**PROMPT:**
All lines from the opening of the entries below through the line containing "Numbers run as" must be output exactly as they appear, with no other lines.

....

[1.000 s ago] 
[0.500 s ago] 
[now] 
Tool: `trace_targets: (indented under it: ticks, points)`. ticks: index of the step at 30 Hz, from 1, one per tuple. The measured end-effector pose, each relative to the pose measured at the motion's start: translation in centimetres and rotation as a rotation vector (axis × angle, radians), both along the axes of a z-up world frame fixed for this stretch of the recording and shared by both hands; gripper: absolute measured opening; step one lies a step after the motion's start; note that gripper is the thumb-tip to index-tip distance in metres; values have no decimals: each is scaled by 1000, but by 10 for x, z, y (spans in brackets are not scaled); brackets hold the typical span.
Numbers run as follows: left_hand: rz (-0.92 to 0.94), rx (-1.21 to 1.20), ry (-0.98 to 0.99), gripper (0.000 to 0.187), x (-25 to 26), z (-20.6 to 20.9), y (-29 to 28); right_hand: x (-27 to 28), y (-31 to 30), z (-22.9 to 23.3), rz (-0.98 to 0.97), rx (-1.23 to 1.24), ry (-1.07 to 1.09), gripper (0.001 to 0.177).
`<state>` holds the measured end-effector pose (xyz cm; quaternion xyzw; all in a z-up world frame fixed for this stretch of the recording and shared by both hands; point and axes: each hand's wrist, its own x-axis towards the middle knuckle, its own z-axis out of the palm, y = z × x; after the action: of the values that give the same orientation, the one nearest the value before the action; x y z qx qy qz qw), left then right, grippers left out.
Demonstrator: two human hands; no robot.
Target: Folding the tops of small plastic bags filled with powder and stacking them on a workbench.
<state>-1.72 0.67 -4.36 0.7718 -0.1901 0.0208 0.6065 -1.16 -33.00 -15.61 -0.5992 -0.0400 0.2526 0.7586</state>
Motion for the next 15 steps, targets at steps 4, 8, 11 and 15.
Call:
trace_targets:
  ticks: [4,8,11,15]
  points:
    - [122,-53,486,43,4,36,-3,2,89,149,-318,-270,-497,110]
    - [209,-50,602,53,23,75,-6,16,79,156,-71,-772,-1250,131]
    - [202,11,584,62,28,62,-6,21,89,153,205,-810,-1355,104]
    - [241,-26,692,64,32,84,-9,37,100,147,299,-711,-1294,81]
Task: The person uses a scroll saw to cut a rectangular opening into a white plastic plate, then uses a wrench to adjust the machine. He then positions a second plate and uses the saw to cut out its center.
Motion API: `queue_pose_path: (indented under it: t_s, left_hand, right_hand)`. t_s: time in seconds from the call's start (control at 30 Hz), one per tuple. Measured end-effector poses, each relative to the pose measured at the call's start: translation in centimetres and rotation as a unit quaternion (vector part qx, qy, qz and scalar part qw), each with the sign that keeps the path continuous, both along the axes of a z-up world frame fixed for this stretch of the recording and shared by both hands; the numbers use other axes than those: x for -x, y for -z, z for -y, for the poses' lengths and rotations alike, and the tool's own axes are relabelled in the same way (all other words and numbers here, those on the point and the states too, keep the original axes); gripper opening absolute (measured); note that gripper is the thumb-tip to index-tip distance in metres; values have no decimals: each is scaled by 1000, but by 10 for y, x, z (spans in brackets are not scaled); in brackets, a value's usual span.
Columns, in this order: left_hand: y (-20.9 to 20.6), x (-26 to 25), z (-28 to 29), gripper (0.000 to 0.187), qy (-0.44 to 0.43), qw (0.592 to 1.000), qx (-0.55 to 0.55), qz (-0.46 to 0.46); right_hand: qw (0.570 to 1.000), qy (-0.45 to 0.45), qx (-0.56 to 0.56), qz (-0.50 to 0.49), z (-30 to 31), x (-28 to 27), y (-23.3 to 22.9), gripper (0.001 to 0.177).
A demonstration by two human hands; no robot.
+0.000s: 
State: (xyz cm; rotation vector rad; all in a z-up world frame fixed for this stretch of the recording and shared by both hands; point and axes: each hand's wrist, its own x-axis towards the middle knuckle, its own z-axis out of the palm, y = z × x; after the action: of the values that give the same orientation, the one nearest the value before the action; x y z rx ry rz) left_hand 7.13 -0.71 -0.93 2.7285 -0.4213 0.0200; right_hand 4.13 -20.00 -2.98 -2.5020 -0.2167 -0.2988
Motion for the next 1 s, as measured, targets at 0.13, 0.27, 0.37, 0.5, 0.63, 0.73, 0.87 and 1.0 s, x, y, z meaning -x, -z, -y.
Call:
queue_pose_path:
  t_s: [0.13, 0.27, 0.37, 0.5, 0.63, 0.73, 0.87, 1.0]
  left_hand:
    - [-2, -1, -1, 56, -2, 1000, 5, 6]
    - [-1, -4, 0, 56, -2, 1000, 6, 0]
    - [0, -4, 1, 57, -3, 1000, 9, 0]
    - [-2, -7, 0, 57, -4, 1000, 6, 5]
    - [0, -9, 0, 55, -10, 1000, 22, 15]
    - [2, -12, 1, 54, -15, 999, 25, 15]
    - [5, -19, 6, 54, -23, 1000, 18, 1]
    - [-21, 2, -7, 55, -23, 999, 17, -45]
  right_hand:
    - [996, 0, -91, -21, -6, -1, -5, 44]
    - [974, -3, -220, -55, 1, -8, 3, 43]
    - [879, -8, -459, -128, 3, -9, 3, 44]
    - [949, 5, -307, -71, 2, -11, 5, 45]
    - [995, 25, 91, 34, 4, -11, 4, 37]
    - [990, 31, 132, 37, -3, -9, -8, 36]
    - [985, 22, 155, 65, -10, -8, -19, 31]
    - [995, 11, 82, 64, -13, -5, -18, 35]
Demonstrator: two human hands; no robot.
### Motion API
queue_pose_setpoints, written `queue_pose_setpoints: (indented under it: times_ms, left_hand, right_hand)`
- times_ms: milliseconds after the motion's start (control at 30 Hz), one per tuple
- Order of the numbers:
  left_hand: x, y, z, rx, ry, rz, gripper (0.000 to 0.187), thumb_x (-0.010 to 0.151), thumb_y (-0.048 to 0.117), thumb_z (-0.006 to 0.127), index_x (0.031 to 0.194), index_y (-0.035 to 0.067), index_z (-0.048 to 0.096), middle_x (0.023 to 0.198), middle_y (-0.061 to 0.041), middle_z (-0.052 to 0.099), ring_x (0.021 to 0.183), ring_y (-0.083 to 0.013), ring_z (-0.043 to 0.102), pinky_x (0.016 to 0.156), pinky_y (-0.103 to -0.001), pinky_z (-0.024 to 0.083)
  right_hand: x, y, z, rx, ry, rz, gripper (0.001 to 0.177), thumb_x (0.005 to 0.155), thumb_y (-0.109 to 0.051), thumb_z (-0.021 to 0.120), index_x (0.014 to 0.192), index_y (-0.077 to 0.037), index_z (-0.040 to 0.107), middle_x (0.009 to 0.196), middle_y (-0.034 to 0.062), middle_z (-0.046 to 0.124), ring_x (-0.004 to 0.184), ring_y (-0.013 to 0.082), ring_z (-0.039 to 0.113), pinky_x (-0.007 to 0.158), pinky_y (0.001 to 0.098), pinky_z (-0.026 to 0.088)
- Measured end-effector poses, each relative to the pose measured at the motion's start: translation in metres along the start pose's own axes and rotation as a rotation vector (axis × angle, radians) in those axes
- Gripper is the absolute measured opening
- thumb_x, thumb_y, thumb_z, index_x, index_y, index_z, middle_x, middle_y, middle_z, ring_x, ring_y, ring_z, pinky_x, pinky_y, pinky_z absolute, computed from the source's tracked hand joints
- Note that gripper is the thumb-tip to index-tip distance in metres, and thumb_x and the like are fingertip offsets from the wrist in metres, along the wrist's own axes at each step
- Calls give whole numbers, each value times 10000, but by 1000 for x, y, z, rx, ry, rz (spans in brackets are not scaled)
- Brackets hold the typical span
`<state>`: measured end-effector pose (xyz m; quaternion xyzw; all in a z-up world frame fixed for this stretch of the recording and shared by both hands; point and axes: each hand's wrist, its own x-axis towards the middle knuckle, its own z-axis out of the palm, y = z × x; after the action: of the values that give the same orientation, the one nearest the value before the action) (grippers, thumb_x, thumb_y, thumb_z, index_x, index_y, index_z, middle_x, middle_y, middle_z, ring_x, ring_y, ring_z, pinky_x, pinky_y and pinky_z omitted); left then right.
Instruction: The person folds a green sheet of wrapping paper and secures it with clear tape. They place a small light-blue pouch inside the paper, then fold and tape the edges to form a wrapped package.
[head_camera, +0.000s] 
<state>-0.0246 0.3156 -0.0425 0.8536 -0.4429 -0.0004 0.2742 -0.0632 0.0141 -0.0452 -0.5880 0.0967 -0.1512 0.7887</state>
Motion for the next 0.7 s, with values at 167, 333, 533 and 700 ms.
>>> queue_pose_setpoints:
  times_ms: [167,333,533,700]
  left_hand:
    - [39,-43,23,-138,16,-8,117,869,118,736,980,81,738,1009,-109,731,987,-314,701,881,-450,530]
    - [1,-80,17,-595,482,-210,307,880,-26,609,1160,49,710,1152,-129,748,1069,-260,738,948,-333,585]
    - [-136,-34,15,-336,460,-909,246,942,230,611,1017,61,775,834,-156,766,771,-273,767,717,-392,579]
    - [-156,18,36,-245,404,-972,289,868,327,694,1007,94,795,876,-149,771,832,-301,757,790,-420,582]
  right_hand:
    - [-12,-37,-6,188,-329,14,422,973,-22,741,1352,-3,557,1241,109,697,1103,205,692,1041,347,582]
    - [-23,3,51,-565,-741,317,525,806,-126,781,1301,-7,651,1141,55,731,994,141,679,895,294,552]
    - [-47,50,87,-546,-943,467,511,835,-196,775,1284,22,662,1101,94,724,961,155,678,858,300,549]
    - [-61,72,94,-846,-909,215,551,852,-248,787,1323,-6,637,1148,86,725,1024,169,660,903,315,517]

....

**SOLUTION:**
[1.000 s ago] 
[0.500 s ago] 
[now] 
Tool: `trace_targets: (indented under it: ticks, points)`. ticks: index of the step at 30 Hz, from 1, one per tuple. The measured end-effector pose, each relative to the pose measured at the motion's start: translation in centimetres and rotation as a rotation vector (axis × angle, radians), both along the axes of a z-up world frame fixed for this stretch of the recording and shared by both hands; gripper: absolute measured opening; step one lies a step after the motion's start; note that gripper is the thumb-tip to index-tip distance in metres; values have no decimals: each is scaled by 1000, but by 10 for x, z, y (spans in brackets are not scaled); brackets hold the typical span.
Numbers run as follows: left_hand: rz (-0.92 to 0.94), rx (-1.21 to 1.20), ry (-0.98 to 0.99), gripper (0.000 to 0.187), x (-25 to 26), z (-20.6 to 20.9), y (-29 to 28); right_hand: x (-27 to 28), y (-31 to 30), z (-22.9 to 23.3), rz (-0.98 to 0.97), rx (-1.23 to 1.24), ry (-1.07 to 1.09), gripper (0.001 to 0.177).

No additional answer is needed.